Pathy/Focal Chronic Pouchitis Is Related to Crohn's Disease
Xueli Hao, Wei Xin. University Hospitals Case Medical Center, Cleveland, OH; Case Western Reserve University, Cleveland, OH
Background: Restorative proctocolectomy with ileal pouch-anal anastomosis (IPAA) is the surgical option for ulcerative colitis (UC) refractory to medical treatment. One of the most common complications of IPAA is chronic pouchitis. Most pouchitis can be resolved by medical treatment. Some patients may develop chronic antibiotic-refractory pouchitis and Crohn's disease after close follow-up. Here, we carried out studies to evaluate morphologic features of pouchitis that can be used to predict the late development of Crohn's disease.

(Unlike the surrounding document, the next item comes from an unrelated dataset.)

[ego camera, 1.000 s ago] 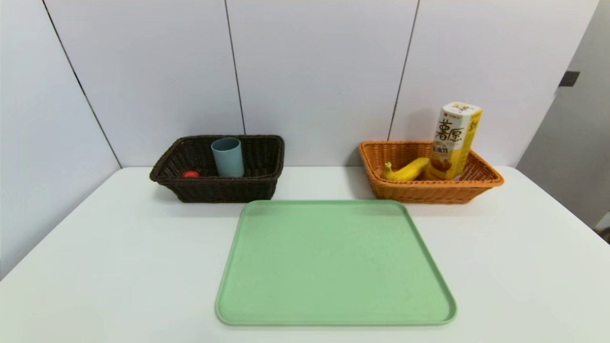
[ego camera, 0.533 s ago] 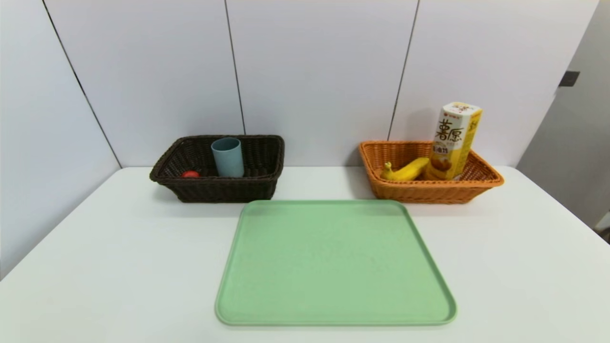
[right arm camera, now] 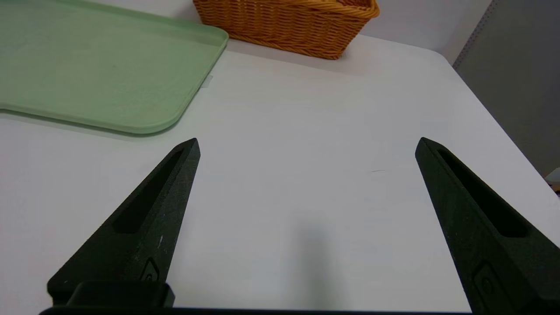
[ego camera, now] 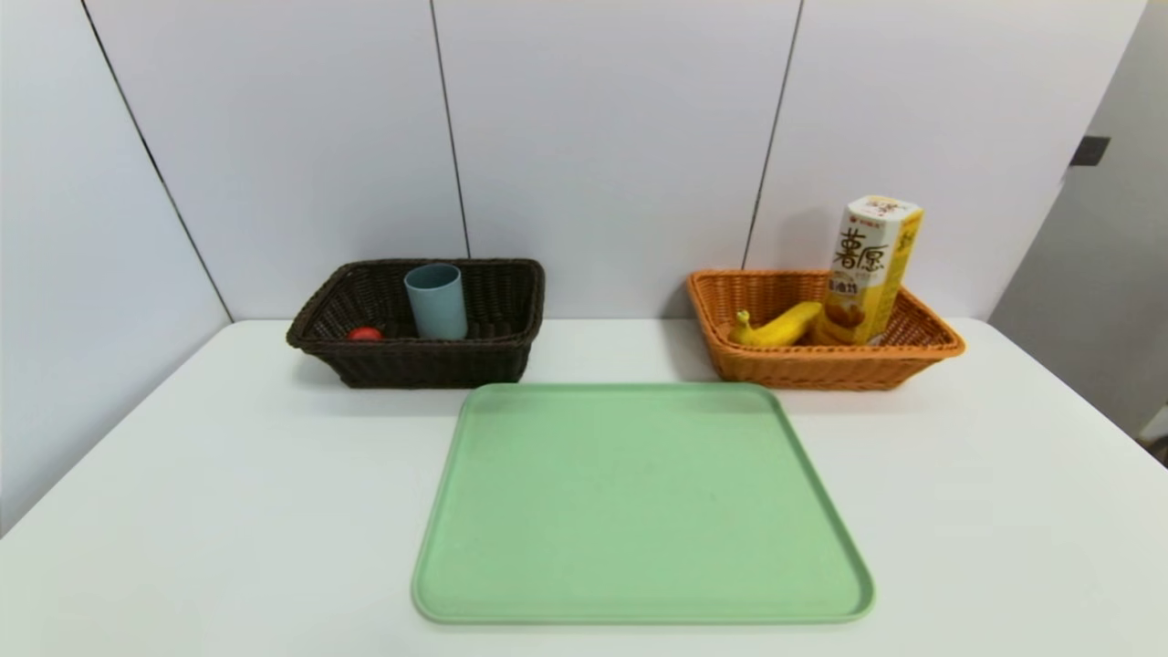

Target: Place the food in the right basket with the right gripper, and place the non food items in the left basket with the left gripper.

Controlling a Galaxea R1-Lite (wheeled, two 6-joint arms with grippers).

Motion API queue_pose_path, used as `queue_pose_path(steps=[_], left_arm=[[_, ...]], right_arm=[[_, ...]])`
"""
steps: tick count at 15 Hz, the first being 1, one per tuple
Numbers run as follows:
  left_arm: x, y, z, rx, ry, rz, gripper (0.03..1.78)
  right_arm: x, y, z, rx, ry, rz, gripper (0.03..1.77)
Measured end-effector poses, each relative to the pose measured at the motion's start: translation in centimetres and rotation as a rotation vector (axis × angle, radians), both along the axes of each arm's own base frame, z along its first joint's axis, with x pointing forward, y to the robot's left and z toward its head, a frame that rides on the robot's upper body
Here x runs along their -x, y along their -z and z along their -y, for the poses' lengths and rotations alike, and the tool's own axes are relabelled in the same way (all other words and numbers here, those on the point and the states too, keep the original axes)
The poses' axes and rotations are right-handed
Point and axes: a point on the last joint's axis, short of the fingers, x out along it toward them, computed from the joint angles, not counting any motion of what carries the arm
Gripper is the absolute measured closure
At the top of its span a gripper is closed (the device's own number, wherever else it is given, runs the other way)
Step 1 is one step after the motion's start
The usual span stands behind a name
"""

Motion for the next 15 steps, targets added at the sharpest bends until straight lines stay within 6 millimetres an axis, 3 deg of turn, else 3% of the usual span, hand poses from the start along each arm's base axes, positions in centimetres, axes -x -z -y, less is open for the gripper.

Design: 33 cases of pouch biopsies from 33 patients that have refractory chronic pouchitis were collected and reviewed. We divided them into two groups: 9 patients have confirmed Crohn's disease by histologically and clinically fistula formation of the pouch and 24 patients have non-Crohn's pouchitis. The following histologic features were compared between these two groups of patients: distribution of inflammation, granulomas, pyloric metaplasia, lymphoid aggregates, cryptitis/ulcer, crypt distortion, and tissue eosinophilia. Data were analyzed by Fisher's exact test.
Results: Of patients with Crohn's disease of the pouch, 8 of 9 (88.8%) have patchy/focal chronic inflammation compared to 9 of 24 patients (37.5%) who have non-Crohn's pouchitis (p=0.016).
The sensitivity and specificity of patchy inflammation in detecting Crohn's disease of the pouch is 88.8% and 62.5% respectively. Granulomas were only found in Crohn's disease of the pouch, but not in other conditions (1/9). There was no statistical significance between two groups as to pyloric gland metaplasia, lymphoid aggregates, cryptitis/ulcer, crypt distortion and tissue eosinophilia.
Conclusions: Patchy/focal chronic pouchitis is an predictor of late development of Crohn's disease of the pouch. Documentation of patchy/focal pouchitis in the biopsy is important and should raise the differential diagnosis of Crohn's disease.